_Your goal_. If a line in the listing below contains "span", return that line.

**** Dataset content

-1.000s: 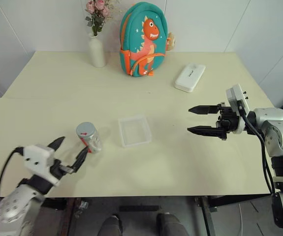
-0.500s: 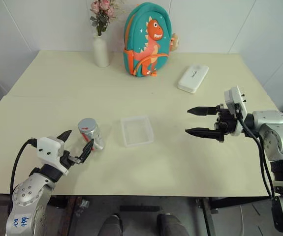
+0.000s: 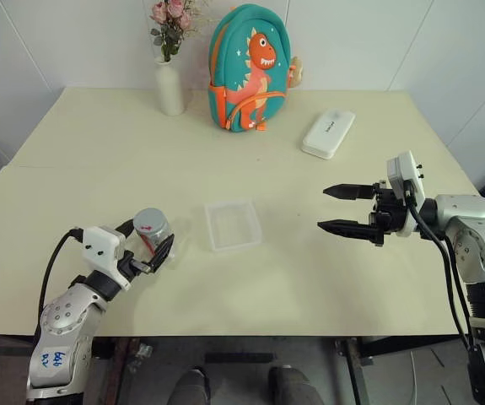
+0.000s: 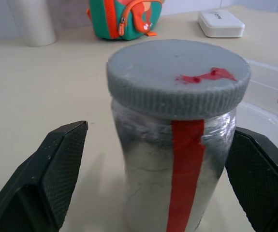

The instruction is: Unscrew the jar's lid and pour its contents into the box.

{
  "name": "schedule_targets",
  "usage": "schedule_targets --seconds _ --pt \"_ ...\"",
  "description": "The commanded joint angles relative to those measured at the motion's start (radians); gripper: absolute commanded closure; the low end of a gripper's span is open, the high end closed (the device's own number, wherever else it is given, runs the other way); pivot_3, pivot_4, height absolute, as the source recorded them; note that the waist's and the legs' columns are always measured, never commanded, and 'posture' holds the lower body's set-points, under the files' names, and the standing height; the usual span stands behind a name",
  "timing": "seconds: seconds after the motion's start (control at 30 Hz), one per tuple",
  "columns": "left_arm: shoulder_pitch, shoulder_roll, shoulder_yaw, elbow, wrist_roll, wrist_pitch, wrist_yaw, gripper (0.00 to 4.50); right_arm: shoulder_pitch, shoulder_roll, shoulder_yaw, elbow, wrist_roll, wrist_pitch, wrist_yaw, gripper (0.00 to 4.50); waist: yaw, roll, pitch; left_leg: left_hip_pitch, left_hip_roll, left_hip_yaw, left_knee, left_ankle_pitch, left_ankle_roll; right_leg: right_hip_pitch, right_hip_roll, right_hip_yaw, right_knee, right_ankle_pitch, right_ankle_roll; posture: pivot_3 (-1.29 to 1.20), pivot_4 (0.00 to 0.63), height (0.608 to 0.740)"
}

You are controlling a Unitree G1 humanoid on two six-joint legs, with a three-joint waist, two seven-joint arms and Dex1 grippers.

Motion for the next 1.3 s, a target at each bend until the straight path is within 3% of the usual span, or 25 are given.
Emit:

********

_Response_.
  "description": "The commanded joint angles relative to those measured at the motion's start (radians); gripper: absolute commanded closure; the low end of a gripper's span is open, the high end closed (the device's own number, wherever else it is given, runs the other way); pivot_3, pivot_4, height absolute, as the source recorded them; note that the waist's and the legs' columns are always measured, never commanded, and 'posture' holds the lower body's set-points, under the files' names, and the standing height; the usual span stands behind a name",
Motion for the next 1.3 s, a target at each bend until the straight path is within 3% of the usual span, or 25 are given.

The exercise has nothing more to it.